TASK GOAL –
Restate the data below word for word. Skip any images it contains.

DATA PROVIDED –
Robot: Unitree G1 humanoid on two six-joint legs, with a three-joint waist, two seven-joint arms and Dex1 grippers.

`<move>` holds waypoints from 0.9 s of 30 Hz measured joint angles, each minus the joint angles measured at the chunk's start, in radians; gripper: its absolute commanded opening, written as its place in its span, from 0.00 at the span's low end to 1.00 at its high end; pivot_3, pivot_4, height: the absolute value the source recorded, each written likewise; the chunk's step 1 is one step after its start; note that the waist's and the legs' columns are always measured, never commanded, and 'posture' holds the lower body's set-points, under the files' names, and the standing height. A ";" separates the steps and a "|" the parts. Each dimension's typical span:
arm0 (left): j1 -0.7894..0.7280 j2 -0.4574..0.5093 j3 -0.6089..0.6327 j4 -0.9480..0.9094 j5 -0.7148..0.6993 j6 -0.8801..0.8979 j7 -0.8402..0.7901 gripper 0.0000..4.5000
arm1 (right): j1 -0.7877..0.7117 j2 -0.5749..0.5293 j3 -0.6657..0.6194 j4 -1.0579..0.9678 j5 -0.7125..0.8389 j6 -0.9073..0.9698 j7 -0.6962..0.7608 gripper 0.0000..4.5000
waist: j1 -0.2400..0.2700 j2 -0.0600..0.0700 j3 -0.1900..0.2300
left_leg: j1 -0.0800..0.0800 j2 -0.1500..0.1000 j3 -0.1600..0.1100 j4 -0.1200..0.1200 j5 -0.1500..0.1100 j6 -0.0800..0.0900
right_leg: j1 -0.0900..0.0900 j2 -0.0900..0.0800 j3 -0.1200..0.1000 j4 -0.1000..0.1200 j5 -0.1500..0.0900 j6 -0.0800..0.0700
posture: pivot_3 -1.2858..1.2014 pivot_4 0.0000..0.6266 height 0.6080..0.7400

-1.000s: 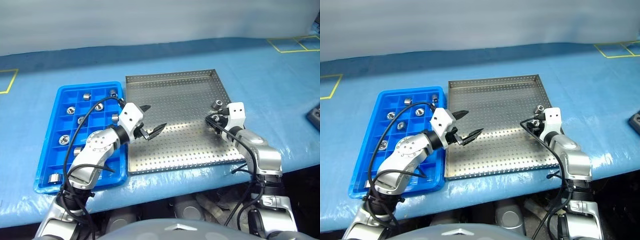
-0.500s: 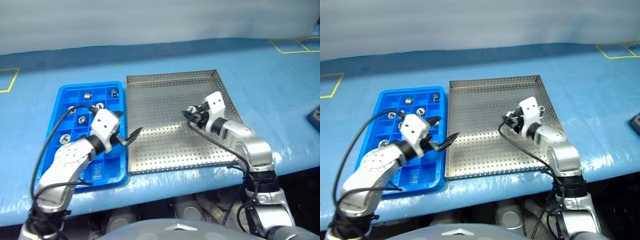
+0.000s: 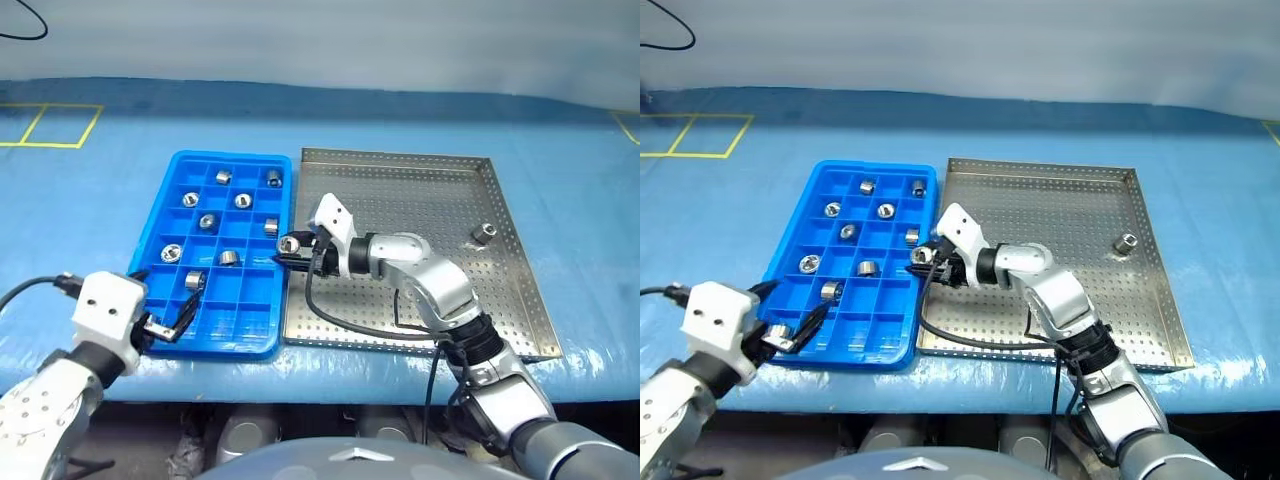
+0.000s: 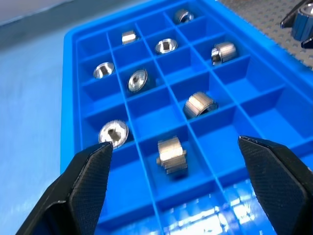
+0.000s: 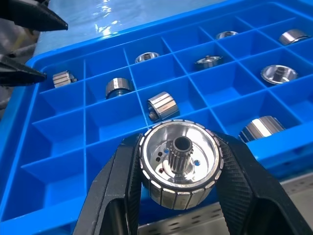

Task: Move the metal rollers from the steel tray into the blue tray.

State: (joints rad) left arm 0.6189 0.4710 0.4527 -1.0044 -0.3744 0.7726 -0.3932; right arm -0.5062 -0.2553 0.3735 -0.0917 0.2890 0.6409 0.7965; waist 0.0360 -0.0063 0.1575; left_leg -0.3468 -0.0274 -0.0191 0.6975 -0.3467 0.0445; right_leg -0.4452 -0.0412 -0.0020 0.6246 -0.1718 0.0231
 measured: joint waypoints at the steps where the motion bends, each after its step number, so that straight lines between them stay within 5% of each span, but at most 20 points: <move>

WRITTEN RESPONSE –
Robot: Unitree G1 humanoid on two six-joint legs, with a three-joint waist, two seven-joint arms and Dex1 grippers.

`<move>` holds waypoints from 0.9 s of 30 Hz measured joint angles, each minus the joint angles measured at the chunk's start, in radians; gripper: its absolute commanded opening, written as its place in its span, from 0.00 at the span's low end to 1.00 at its high end; pivot_3, pivot_4, height: the absolute value the source recorded, each written likewise; the chunk's step 1 is one step after its start; note that the waist's and the legs' columns are always measured, never commanded, and 'posture' holds the lower body's set-points, under the files' names, and the standing height. A ";" separates the steps and a "|" the parts. Each dimension's typical span:
arm0 (left): j1 -0.7894..0.7280 j2 -0.4574..0.5093 j3 -0.6089..0.6327 j4 -0.9480..0.9094 j5 -0.7148..0.6993 j6 -0.8801..0.8979 j7 -0.8402..0.7901 gripper 0.0000..4.5000
arm1 (right): j1 -0.7877..0.7117 j2 -0.5749..0.5293 j3 -0.6657..0.6194 j4 -1.0579..0.9678 j5 -0.7125..0.8389 j6 -0.9073..0.9698 j7 -0.6962..0.7608 gripper 0.0000..4.5000
waist: j1 -0.2400..0.2700 j2 -0.0600..0.0700 j3 -0.1900..0.2300
left_leg: j1 -0.0800..0.0800 j2 -0.1500..0.1000 j3 -0.1600..0.1100 j4 -0.1200..0.1200 j5 -0.1500..0.1100 j6 -0.0800..0.0900
right_leg: j1 -0.0900..0.0900 j2 -0.0900..0.0800 j3 -0.1200..0.1000 j4 -0.1000..0.1200 j5 -0.1500..0.0900 j6 -0.0800..0.0700
posture: pivot_3 -1.2858..1.2014 pivot_4 0.0000..0.6266 height 0.6080..0.7400

-1.000s: 
-0.500s: 
+0.000s: 
+0.000s: 
+0.000s: 

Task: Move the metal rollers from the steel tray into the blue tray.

State: (joints rad) left arm 0.6189 0.4710 0.4527 -1.0044 -0.3744 0.7726 -0.3932; right arm -0.5062 -0.2553 0.3735 -0.0917 0.2890 0.6409 0.7965; waist 0.0360 -0.0063 0.1575; left_leg -0.3468 -0.0274 -0.0191 0.6975 -0.3467 0.0445; right_leg -0.4452 -0.0412 -0.0020 0.6246 -0.1718 0.0231
 measured: joint waypoints at the steps where the motion bends, each after its step number, so that straight lines between them stay within 5% of each span, but at most 20 points: <move>

A complete answer has now been given.